Some typos

In an effort to remove any doubt from anyone’s mind concerning my comedic genius, I am obligated by conscience to bring to the forefront two mistakes that your dear editor, made—inadvertently, to be sure—in printing my letter of Nov. 2. Reading the actual print, I thought perhaps that I—with my feeble typing skills—might have been the root of the miscues, however, upon close scrutiny, I find my copy devoid of the garrulous goods, and so must make the effort to “correct” them.

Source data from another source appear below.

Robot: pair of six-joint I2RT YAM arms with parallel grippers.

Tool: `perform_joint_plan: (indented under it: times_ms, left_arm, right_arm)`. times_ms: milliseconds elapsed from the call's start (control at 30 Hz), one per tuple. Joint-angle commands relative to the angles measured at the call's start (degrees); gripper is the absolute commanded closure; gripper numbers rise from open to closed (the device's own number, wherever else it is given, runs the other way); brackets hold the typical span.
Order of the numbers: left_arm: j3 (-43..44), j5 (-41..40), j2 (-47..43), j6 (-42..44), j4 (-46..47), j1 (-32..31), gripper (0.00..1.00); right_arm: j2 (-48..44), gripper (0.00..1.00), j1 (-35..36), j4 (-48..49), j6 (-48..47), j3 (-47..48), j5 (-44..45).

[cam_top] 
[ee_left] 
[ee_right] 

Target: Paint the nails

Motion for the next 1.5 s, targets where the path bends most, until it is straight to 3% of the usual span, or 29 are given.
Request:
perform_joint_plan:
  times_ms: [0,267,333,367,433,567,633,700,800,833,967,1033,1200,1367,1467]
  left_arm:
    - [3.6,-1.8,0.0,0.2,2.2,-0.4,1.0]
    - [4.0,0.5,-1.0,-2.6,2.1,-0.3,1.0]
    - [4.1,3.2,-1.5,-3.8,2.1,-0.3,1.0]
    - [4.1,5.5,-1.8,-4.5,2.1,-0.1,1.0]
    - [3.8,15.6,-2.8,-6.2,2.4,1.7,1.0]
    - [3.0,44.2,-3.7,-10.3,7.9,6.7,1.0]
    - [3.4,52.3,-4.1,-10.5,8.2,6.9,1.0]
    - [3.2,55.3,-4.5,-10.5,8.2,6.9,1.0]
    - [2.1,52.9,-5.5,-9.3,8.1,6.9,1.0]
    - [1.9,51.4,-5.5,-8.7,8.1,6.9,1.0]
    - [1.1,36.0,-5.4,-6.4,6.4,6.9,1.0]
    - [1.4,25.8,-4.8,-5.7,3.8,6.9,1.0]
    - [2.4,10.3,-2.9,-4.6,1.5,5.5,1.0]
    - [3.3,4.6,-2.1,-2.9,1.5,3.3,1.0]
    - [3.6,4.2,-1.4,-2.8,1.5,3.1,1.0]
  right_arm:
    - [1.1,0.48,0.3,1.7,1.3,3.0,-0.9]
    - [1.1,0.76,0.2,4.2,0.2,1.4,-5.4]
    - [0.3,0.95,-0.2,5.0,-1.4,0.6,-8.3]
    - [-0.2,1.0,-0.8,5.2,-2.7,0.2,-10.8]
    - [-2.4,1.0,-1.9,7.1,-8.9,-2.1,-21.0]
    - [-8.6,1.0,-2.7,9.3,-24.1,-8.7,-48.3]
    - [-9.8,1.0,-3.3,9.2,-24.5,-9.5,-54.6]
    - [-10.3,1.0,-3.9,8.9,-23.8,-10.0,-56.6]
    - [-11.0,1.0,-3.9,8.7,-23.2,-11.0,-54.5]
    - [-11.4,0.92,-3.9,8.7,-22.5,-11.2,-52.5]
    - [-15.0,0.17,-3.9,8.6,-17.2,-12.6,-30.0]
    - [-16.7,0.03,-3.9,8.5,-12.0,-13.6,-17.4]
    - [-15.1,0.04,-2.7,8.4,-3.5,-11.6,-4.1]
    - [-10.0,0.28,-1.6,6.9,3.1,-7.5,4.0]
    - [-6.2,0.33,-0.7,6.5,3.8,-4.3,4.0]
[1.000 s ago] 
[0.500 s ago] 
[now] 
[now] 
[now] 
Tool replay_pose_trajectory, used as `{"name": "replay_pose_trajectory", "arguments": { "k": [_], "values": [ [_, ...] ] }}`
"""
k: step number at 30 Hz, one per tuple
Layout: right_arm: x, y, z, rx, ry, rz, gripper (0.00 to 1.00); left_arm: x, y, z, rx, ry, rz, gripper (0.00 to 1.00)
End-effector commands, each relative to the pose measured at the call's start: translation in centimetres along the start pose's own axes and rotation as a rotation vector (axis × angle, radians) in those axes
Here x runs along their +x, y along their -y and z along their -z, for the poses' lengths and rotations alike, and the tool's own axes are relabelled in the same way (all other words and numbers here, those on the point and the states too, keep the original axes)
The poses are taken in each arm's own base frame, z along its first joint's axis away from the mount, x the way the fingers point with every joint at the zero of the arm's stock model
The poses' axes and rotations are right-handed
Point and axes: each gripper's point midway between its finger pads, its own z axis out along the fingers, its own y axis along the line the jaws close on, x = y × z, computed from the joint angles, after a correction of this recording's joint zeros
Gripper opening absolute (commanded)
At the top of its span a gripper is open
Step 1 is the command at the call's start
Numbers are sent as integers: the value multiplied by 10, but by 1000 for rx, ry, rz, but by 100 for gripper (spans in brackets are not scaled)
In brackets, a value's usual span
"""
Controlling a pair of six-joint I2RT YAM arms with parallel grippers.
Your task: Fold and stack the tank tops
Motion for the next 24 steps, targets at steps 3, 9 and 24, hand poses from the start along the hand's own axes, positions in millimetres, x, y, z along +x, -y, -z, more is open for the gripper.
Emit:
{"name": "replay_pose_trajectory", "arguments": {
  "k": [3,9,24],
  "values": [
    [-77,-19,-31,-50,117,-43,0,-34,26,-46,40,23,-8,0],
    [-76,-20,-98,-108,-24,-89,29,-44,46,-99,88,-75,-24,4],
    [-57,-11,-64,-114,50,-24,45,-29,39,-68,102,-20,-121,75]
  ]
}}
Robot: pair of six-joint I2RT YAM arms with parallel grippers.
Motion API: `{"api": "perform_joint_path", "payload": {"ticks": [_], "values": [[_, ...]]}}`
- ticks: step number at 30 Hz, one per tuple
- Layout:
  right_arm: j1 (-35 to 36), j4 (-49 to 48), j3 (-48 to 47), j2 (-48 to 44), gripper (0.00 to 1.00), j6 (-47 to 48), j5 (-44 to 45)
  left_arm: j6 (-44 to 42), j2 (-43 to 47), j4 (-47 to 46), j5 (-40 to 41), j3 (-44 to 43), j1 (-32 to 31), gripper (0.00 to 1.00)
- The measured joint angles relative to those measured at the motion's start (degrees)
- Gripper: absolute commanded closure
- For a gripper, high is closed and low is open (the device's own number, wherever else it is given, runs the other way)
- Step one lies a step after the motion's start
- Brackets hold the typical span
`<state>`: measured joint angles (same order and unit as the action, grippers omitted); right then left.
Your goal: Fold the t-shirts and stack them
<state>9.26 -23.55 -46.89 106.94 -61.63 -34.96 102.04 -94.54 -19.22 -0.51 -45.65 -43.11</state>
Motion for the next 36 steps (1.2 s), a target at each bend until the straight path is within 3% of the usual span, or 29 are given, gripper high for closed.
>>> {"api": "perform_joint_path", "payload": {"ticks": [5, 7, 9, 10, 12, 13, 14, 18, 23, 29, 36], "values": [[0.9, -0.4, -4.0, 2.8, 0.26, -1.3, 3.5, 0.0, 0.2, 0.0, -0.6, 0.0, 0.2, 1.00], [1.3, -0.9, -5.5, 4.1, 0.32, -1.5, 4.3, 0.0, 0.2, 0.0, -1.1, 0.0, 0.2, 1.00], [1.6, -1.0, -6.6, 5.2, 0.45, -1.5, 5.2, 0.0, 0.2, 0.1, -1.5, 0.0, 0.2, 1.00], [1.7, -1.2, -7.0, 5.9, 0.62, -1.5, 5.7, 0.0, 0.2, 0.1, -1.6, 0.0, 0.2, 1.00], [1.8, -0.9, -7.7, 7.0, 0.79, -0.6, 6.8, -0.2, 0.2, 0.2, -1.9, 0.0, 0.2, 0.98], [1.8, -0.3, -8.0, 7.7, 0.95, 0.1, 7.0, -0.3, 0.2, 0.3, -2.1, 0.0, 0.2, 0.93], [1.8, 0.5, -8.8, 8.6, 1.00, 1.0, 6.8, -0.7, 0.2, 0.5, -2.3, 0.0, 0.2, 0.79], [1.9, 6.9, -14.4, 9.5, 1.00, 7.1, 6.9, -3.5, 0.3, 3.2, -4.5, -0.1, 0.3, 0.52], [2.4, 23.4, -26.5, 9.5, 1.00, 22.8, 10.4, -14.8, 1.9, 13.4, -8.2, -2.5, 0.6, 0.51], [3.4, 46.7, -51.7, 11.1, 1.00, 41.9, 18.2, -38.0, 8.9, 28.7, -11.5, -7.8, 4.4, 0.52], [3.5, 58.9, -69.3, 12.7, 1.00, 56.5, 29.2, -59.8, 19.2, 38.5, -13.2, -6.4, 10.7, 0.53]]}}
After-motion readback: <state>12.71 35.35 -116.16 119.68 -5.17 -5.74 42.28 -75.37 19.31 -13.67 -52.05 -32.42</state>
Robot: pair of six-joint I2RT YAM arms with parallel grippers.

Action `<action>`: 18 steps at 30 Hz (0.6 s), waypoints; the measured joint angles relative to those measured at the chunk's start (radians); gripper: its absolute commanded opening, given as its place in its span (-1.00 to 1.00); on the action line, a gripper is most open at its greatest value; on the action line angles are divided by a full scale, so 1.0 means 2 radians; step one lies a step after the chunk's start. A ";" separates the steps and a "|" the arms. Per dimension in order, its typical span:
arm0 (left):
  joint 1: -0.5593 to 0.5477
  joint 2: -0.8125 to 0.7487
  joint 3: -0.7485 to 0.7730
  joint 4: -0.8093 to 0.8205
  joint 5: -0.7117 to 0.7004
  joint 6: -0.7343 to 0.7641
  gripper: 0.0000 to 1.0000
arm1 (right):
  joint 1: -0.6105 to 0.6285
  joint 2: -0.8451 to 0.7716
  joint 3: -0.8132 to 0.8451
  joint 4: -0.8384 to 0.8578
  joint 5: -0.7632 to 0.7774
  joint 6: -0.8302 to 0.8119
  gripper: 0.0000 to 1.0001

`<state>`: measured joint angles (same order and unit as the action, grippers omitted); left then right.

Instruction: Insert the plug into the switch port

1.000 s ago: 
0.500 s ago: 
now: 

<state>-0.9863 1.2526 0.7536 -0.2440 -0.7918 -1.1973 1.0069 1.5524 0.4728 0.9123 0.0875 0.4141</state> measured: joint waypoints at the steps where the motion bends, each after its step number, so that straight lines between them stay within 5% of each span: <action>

First, in my wholly accurate, completely unhyperbolic description of the frightful fumes of the “girls'” john, I mentioned the noxious combination of vomit, Binaca Blast, Aqua-Net, and [the perfume!] Obsession, with a capital O that stands for “Oh, God does that @*!! stink.” (Clears the sinuses, it does.) As the sentence made little sense unless the reader knew this, I make no issue of its lack of capitalization. Second, in an effort to emphasize the actual, life-threatening smell of the place, I mentioned that the residues of the digestive fury of said bulimic female could FELL (F-e-l-l), knock out, bowl over, or otherwise cause unconsciousness in a [6,000 lb.] buffalo, an animal know for mountain-size scats and scent that has been considered for use in biological warfare.